Se lo trovate in edicola avvisate qui.

O se Kernel78 ne fa qualche copia, compresa di CD stampato e copertine colorate.... io 5€ li preparo.

----------

## Kernel78

 *bandreabis wrote:*   

> Se lo trovate in edicola avvisate qui.
> 
> O se Kernel78 ne fa qualche copia, compresa di CD stampato e copertine colorate.... io 5€ li preparo.

 

con il lightscribe non vengono male  :Wink: 

----------

## bandreabis

 *Kernel78 wrote:*   

>  *bandreabis wrote:*   Se lo trovate in edicola avvisate qui.
> 
> O se Kernel78 ne fa qualche copia, compresa di CD stampato e copertine colorate.... io 5€ li preparo. 
> 
> con il lightscribe non vengono male 

 

Guarda che non scherzo. Se non lo trovo te lo commissiono.

----------

## bandreabis

Ho trovato il livedvd 10.1 sul sito http://www.frozentech.com/gentoo-101-livedvd

ma non riesco a capire che formato abbia (box o non box, stampato come si deve o meno).

Edit: vende solo negli USA.

----------

## bandreabis

Trovato anche questo che vende worldwide dal Canada.

Più vicini a noi?

----------

## Ic3M4n

non credo, il Canada è appena sopra gli Stati Uniti.

----------

## bandreabis

 *Ic3M4n wrote:*   

> non credo, il Canada è appena sopra gli Stati Uniti.

 

Intendevo: più vicino a noi.. non ce n'è?  :Razz: 

E la risposta per ora è no.

----------

## MajinJoko

 *Ic3M4n wrote:*   

> non credo, il Canada è appena sopra gli Stati Uniti.

 

Grazie, Capitan Ovvio!

scusate ma non ho saputo resistere..   :Wink:  

----------

## bandreabis

Acquistato proprio dal Canada.

Se vi va nel numero di dicembre di Gnu Linux Magazine c'è un doppio DVD con (anche) Gentoo LiveDVD 10.1.

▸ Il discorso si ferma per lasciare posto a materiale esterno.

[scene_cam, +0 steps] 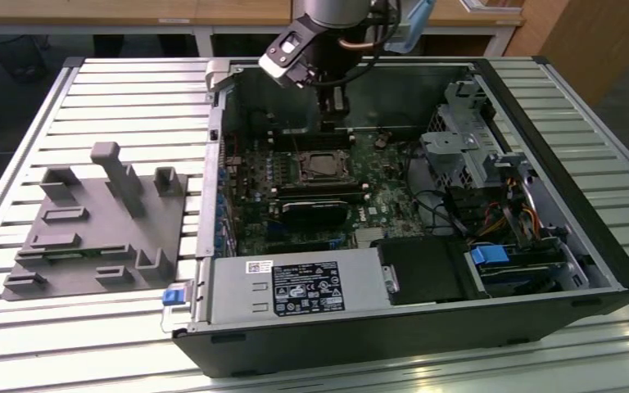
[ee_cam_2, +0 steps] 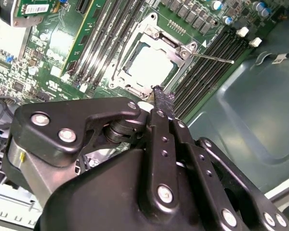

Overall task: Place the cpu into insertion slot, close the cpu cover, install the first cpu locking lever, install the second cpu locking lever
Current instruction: 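Install the first cpu locking lever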

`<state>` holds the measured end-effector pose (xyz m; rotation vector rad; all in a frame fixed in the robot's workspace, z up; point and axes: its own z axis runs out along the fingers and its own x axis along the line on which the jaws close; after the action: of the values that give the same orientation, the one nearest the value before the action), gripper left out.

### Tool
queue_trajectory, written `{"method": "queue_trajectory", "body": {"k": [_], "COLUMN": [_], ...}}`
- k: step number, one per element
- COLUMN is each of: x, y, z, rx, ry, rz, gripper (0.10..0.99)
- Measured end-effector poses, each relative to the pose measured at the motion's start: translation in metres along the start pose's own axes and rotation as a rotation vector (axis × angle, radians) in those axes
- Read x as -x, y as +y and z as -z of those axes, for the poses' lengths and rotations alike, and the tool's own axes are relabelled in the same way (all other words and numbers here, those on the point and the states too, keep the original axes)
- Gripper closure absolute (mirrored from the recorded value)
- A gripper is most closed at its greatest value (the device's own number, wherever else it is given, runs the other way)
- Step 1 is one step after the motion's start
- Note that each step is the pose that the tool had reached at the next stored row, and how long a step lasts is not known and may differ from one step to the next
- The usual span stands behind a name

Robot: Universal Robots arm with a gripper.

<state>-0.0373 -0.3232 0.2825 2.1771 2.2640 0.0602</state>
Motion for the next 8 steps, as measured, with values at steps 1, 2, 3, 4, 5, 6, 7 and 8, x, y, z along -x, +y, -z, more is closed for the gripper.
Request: {"method": "queue_trajectory", "body": {"k": [1, 2, 3, 4, 5, 6, 7, 8], "x": [0.0, 0.0, 0.0, 0.0, 0.0, 0.0, 0.0, 0.0], "y": [0.0, 0.0, 0.0, 0.0, 0.0, 0.0, 0.0, 0.0], "z": [0.0001, 0.0001, 0.0002, 0.0002, 0.0002, 0.0001, 0.0001, 0.0001], "rx": [-0.001, -0.001, -0.002, -0.002, -0.003, -0.003, -0.003, -0.004], "ry": [0.0002, 0.0007, 0.0011, 0.0015, 0.0021, 0.0027, 0.0031, 0.0036], "rz": [0.019, 0.037, 0.055, 0.072, 0.088, 0.106, 0.124, 0.142], "gripper": [0.98, 0.98, 0.98, 0.98, 0.98, 0.98, 0.98, 0.98]}}
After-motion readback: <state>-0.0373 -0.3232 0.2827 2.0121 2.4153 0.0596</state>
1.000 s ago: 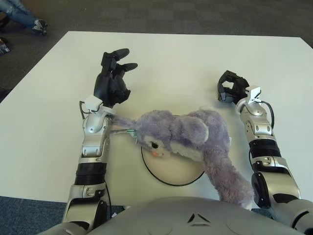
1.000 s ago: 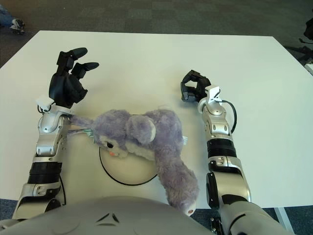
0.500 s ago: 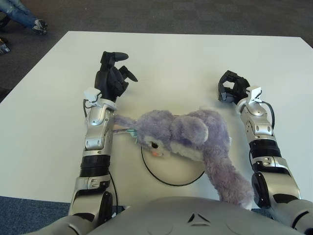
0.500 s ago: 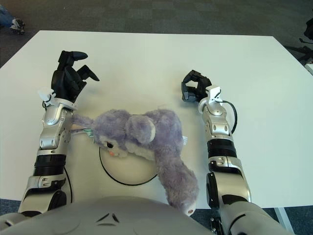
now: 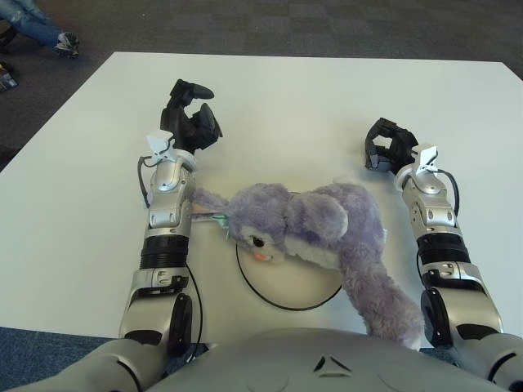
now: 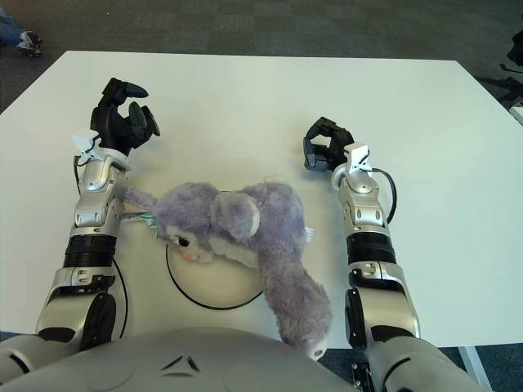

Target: Put the doll into the plate.

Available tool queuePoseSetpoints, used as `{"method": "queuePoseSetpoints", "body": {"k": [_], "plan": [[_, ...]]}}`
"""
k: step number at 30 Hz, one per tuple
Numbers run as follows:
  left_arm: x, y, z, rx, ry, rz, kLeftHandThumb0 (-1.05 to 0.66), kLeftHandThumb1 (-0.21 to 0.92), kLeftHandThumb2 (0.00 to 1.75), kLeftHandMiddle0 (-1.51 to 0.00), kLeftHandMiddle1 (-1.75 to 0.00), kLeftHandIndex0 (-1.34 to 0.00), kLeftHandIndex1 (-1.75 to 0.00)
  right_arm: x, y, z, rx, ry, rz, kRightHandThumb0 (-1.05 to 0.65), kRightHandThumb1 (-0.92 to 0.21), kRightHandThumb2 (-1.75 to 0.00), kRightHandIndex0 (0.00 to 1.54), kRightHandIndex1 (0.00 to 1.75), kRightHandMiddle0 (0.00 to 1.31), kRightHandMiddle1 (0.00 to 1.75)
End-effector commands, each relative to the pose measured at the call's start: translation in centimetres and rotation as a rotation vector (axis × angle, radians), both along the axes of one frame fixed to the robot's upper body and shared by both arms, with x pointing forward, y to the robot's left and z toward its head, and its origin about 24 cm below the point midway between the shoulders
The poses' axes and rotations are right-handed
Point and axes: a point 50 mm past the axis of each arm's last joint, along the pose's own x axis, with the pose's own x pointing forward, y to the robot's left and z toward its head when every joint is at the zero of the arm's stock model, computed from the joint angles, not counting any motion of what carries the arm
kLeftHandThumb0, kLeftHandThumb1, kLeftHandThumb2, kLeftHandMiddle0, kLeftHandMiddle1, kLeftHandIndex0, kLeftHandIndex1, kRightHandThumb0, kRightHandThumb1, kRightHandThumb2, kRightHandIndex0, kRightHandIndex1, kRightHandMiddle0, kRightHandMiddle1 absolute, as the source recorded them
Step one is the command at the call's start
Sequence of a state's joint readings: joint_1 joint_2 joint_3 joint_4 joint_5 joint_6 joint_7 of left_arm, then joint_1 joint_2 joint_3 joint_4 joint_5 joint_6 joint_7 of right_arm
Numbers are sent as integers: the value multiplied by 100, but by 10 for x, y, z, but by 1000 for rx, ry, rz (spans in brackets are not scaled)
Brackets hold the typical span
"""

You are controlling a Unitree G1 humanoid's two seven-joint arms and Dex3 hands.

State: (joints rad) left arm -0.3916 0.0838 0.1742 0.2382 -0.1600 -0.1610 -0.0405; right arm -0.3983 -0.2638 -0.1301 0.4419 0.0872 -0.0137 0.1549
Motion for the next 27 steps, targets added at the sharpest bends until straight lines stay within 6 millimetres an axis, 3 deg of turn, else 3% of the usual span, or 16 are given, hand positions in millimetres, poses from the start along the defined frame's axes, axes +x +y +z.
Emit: {"method": "queuePoseSetpoints", "body": {"k": [1, 9, 27], "plan": [[10, 8, 2, 0, 17, 3, -48, 32, 131, -128, -175, -61, -175, -7, -9, -12, -24, 57, -29, -49, -30, -134, 117, 175, 63, 175], [22, 17, -2, -15, 54, -5, -51, 25, 140, -130, -175, -67, -175, -11, -12, -12, -13, 57, -49, -49, -30, -133, 118, 175, 63, 175], [37, 7, -26, -45, 186, -38, -51, 24, 141, -128, -175, -68, -175, -22, -22, -13, -21, 58, -88, -49, -30, -134, 118, 175, 63, 175]]}}
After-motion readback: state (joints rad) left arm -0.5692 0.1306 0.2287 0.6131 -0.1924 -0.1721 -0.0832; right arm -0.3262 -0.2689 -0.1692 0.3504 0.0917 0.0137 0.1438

Assieme a Ubuntu 9.10 e Sabayon 5.0.

----------

## ciro64

Ho preso oggi Linux pro col dvd con Gentoo 10 e Sabayon 5.  :Smile: 

Spero che qualcuno che conosco mi dia retta e decida di provare.

Eppure... hanno hdd usati come "catini" per contenuti multimediali   :Rolling Eyes: 

Neppure qualche GB per provare dei sistemi meravigliosi.

Vabbè ... pazienza.

----------

## bandreabis

 *ciro64 wrote:*   

> Ho preso oggi Linux pro col dvd con Gentoo 10 e Sabayon 5. 
> 
> Spero che qualcuno che conosco mi dia retta e decida di provare.
> 
> Eppure... hanno hdd usati come "catini" per contenuti multimediali  
> ...

 

Il liveDVD Gentoo 10.1 è un po' troppo pieno di programmi. E poi non mi parte kdm in automatico, ma solo se gli do /etc/init.d/xdm restart.

Su Linux Pro, però, c'è Gentoo 10.0 non 10.1. Io ho preso la rivista accanto.

PS:Come fare per far partire Sabayon.

----------

## ciro64

Quello che ho trovato è un dvd "double face"; da un lato Gentoo, dall'altra Sabayon.

[ot]

PS: ho appena aggiornato drivers nvidia 185.18.36

Adesso compiz va come un fulmine... sempre + un gioiello  :Very Happy: 

[/ot]

----------

## bandreabis

 *ciro64 wrote:*   

> Quello che ho trovato è un dvd "double face"; da un lato Gentoo, dall'altra Sabayon.
> 
> [ot]
> 
> PS: ho appena aggiornato drivers nvidia 185.18.36
> ...

 

Qui invece è sempre un doppia faccia, ma da una parte abbiamo Gentoo e Sabayon e dall'altra Ubuntu 9.10.

[OT]

Io uso kde4 e gli effetti funzionano senza aver installato null'altro.

[/OT]

----------